La branche de l'UCU réfléchit à l'opportunité de voter en faveur des grèves.
Avec nos remerciements à Raph Pigott, Essex
Unissez les travailleurs lors d’une grève à l’UCU pour des raisons de santé
Les membres du syndicat Unite qui travaillent pour le syndicat UCU devraient faire grève pendant dix jours pour protester contre la victimisation de l'un de ses membres.
Marie Monaghan, qui travaille pour le syndicat depuis 17 ans, fait maintenant face à une enquête disciplinaire après avoir soulevé des préoccupations concernant la santé et la sécurité au travail.
Marie a demandé au régulateur Health and Safety Executive d'intervenir et d'enquêter sur la gestion du stress au travail au sein du syndicat. Elle a constaté en 2023 que l'UCU avait enfreint la loi sur la santé et la sécurité. Malgré cette sanction, le nombre d’absences du travail liées au stress s’est élevé à plus de 900 en 2024, affectant environ 10 pour cent de la main-d’œuvre.
Il s'agit de la dernière étape d'un conflit de deux ans qui a vu les membres d'Unite prendre six semaines d'action au cours de l'année écoulée. Les grèves Unite ont été largement soutenues par les membres de l'UCU, même si elles perturbent leurs propres activités.
Un porte-parole de la branche Unite UCU a déclaré : « La victimisation de notre représentant en matière de santé et de sécurité et la menace qui pèse sur son travail et ses moyens de subsistance doivent cesser immédiatement.
« Ce conflit continuera de s'intensifier jusqu'à ce que la direction de l'UCU mette fin à la lutte antisyndicale et accepte de s'asseoir avec Unite – ce qu'elle refuse actuellement de faire – pour remédier aux problèmes légitimes et urgents auxquels son personnel est confronté.
Les membres d'Unite de l'équipe régionale du Nord-Ouest feront grève du 9 au 20 février. Ceux du reste du pays se joindront à l’action du 12 au 20 février.
Soutenez les étudiants pro-palestiniens attaqués
Les partisans d'Oussama Ghanem ont promis de l'argent pour soutenir sa campagne contre l'expulsion.

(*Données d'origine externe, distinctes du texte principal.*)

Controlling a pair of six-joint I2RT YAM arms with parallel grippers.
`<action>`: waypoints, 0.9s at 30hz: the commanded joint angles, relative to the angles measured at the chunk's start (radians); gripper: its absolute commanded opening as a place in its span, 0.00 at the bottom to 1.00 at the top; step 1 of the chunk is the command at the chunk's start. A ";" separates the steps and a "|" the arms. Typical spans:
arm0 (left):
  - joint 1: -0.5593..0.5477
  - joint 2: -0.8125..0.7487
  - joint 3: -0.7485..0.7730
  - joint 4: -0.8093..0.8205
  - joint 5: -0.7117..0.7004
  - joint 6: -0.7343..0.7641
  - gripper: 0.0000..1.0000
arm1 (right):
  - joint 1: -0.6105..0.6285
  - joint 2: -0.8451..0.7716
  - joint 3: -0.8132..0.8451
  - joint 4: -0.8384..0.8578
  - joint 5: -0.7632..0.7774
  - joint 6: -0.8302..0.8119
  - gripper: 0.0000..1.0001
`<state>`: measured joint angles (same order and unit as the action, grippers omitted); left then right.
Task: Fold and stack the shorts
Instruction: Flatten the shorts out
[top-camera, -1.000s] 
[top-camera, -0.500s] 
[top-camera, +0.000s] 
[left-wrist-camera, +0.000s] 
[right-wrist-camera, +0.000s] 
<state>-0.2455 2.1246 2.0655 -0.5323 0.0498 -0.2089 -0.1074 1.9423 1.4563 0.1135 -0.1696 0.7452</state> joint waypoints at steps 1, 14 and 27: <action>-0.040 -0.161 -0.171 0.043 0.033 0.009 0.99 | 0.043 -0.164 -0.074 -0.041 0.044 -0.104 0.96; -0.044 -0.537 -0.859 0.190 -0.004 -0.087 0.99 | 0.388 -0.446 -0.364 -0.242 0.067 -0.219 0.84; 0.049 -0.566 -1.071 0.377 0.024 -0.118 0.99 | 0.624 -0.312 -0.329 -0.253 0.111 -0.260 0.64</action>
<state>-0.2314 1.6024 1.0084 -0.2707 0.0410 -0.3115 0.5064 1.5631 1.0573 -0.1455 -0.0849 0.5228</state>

Originaire d'Égypte, Usama a été suspendu de ses études au King's College de Londres pour son rôle dans les manifestations de solidarité avec la Palestine. Son visa lui a été retiré et il pourrait être contraint de retourner en Égypte, où il a déjà été emprisonné et torturé.
Le groupe de campagne Travailleurs universitaires et universitaires pour la Palestine rassemble des fonds pour une éventuelle action en justice visant à le défendre. Usama a rejoint la manifestation nationale palestinienne à Londres samedi dernier où il a remercié les gens pour leur soutien.
La campagne concerne plus d’un étudiant. Les membres de l'UCU de KCL combattent leur employeur, qui n'a pas réussi à protéger la sécurité et la liberté académique des travailleurs pro-palestiniens.